La seconda semifinale ha avuto un andamento diverso, con le prime due partite giocate con molta prudenza. Sarà forse per la stanchezza dopo un lungo torneo, sarà per una preferenza per le partite veloci, ma le due partite a cadenza regolare (una Spagnola Aperta e un Berlinese con Te1) non hanno offerto molto. La russa ha avuto forse un leggero vantaggio nella prima partita, ma in sostanza le due giocatrici erano entrambe ben disposte a giocarsela alle cadenze rapide.

Katheryna Lagno

La partita chiave è stata la prima, di nuovo una Spagnola Aperta, in cui la Lagno, con il bianco, ha sacrificato la qualità per un paio di pedoni e una posizione dinamicamente minacciosa grazie all’alfiere “spagnolo”.

Dopo questa brutta sconfitta, la Muzychuk non è stata in grado di recuperare psicologicamente ed ha perso malamente anche la seconda partita.

Mariya Muzychuk, premiata, sorride con a fianco la sorella Anna

Eccoci quindi giunti all’atto finale del torneo, un match su 4 partite a cui seguirà, se necessario, uno spareggio rapid e blitz analogo a quanto visto nei turni precedenti.

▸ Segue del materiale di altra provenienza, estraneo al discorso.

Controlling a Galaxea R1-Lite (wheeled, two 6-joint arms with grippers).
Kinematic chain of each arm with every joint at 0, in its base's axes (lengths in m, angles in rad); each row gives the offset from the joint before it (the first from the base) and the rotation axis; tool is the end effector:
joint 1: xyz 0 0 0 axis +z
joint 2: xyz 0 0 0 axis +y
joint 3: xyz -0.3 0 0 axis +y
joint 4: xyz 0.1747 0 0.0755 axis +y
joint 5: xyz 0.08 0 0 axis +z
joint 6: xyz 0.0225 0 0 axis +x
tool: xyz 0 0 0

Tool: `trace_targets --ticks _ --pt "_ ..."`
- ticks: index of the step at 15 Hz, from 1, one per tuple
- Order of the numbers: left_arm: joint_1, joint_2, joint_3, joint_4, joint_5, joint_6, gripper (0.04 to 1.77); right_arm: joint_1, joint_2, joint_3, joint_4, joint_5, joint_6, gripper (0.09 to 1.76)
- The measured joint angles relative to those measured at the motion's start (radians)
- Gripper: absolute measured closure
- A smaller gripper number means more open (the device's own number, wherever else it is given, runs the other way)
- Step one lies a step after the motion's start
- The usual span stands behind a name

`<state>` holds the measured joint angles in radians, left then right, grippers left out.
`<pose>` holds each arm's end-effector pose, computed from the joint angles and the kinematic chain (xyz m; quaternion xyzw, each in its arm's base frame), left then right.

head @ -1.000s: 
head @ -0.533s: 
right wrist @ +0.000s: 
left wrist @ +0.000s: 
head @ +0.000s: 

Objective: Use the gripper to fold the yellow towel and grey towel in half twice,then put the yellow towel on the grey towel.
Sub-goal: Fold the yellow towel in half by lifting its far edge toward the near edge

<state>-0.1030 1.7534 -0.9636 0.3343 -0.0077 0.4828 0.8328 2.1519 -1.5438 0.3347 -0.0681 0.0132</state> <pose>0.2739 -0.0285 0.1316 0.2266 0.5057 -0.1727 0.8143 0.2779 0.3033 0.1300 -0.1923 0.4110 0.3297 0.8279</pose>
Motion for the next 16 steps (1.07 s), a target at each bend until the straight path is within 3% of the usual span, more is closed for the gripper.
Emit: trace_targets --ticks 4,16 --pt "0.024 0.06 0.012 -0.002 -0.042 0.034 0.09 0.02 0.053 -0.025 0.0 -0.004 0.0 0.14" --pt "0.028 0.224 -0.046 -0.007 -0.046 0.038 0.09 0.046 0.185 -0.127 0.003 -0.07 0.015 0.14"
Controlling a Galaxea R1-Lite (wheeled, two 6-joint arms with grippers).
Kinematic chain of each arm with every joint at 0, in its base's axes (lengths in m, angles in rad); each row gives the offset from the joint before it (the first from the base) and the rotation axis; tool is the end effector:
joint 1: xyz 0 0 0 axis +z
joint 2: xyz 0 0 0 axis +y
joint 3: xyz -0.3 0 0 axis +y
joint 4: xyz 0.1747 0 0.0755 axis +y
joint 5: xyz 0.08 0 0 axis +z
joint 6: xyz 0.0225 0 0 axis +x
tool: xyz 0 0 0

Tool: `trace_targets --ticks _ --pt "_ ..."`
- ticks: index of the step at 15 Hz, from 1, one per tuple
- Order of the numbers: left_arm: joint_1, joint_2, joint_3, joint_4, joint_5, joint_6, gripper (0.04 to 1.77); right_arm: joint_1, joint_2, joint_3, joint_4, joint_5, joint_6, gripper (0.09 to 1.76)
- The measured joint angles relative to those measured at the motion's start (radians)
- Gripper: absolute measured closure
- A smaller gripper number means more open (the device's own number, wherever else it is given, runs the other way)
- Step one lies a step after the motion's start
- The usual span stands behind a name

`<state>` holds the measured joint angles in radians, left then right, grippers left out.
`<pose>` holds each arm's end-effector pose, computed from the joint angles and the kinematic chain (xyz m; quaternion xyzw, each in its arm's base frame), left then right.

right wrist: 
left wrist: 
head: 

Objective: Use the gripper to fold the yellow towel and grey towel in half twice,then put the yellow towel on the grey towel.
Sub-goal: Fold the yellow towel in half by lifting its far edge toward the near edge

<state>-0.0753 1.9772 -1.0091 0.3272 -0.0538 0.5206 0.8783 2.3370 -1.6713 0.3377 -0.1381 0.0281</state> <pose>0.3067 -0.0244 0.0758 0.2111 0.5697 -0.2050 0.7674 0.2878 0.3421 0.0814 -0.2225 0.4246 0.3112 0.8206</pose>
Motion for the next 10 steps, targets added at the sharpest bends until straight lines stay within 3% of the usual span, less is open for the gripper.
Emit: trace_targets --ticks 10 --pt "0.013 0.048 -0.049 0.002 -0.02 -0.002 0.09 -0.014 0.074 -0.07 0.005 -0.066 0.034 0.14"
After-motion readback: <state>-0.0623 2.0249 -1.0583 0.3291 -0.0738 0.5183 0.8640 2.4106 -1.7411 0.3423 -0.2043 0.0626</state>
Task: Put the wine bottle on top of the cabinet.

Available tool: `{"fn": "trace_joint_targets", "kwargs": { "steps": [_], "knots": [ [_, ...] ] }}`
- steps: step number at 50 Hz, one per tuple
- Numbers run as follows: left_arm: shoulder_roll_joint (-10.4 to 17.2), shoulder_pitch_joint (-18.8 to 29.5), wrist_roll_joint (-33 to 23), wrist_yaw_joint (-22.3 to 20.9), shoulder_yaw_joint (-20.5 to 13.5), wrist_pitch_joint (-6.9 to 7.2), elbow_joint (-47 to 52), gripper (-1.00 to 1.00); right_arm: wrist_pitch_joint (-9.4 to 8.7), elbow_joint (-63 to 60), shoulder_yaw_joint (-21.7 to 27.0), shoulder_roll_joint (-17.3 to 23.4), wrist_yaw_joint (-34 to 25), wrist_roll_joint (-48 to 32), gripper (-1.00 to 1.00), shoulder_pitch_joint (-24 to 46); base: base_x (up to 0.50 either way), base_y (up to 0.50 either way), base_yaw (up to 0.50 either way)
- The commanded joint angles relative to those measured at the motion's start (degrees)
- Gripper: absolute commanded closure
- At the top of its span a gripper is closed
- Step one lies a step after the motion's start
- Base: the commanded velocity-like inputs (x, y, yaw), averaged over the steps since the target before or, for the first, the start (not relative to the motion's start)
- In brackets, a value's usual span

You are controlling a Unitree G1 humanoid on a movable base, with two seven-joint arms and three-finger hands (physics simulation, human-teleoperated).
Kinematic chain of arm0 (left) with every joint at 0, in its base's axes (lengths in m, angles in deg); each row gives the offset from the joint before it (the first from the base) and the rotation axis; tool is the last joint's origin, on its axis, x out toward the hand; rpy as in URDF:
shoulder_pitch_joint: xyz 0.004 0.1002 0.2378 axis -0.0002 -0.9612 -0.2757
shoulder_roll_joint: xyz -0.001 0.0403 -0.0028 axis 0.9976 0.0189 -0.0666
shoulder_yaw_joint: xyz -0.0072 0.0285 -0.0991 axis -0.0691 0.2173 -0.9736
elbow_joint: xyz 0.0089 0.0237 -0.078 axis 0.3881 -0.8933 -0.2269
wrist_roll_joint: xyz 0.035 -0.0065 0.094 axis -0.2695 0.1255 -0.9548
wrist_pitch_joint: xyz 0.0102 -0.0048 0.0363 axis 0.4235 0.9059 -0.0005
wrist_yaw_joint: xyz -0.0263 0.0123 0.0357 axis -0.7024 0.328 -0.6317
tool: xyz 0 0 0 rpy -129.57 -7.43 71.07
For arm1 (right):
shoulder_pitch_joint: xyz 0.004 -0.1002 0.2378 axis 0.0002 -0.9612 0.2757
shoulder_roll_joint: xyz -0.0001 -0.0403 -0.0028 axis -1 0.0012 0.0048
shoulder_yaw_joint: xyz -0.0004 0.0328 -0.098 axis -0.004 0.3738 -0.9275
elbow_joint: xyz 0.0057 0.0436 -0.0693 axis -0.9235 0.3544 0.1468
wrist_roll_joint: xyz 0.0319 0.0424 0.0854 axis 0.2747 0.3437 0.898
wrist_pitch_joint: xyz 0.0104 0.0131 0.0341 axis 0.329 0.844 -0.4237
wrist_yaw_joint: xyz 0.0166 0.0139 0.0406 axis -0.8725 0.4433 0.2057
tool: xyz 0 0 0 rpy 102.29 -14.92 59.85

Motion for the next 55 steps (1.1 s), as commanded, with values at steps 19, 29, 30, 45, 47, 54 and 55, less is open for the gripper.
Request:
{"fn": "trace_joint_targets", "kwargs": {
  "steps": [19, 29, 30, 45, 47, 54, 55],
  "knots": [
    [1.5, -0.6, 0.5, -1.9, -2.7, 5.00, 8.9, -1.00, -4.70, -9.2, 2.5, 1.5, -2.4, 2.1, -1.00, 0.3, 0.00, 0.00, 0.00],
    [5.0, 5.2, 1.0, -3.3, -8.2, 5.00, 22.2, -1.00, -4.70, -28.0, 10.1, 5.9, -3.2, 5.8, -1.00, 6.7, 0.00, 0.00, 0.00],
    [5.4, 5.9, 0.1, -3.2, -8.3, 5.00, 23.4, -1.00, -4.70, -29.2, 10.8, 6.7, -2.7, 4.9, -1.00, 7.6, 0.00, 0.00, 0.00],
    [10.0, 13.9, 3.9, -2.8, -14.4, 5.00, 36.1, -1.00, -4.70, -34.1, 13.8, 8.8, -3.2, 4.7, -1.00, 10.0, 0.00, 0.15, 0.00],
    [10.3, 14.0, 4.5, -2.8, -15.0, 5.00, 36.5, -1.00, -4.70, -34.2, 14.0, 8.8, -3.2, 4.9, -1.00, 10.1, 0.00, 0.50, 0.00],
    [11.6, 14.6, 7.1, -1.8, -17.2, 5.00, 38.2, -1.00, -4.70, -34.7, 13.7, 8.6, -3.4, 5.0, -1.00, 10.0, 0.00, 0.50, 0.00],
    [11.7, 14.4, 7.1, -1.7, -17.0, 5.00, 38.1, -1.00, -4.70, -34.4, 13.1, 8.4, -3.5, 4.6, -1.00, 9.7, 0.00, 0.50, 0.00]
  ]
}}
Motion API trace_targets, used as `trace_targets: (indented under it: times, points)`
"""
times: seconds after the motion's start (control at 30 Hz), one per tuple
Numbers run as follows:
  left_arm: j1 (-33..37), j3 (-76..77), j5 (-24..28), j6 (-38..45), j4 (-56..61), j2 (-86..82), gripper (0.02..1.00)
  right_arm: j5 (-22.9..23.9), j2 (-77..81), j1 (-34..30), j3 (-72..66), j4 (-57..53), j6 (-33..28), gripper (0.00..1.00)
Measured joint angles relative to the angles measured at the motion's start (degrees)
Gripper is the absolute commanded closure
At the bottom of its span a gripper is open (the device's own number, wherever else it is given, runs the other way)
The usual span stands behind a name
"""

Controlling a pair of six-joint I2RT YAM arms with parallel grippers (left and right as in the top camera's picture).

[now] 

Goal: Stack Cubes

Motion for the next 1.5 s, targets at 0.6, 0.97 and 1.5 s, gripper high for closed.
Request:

Per quanto possa contare la storia del torneo, la Ju Wenjun è leggermente favorita.

La cinese ha vinto tutti i match in due partite ma, come ci hanno insegnato tornei knock-out precedenti, questo potrebbe rivelarsi uno svantaggio se le giocatrici arrivassero agli spareggi. Il passaggio da cadenza regolare a cadenze rapide, nelle condizioni di stress che possiamo immaginare in un incontro valido per il titolo mondiale, non è mai semplice e averlo già fatto con successo potrebbe rendere favorita la Lagno. Una Lagno che, non scordiamolo,  è già stata Campionessa del mondo sia nel Rapid (2014) sia nel Blitz (2010).

La sala di gioco, ormai ridotta ad una sola scacchiera.

Prima partita lunedì 19, poi una partita al giorno, con gli eventuali spareggi previsti per venerdì 23 Novembre.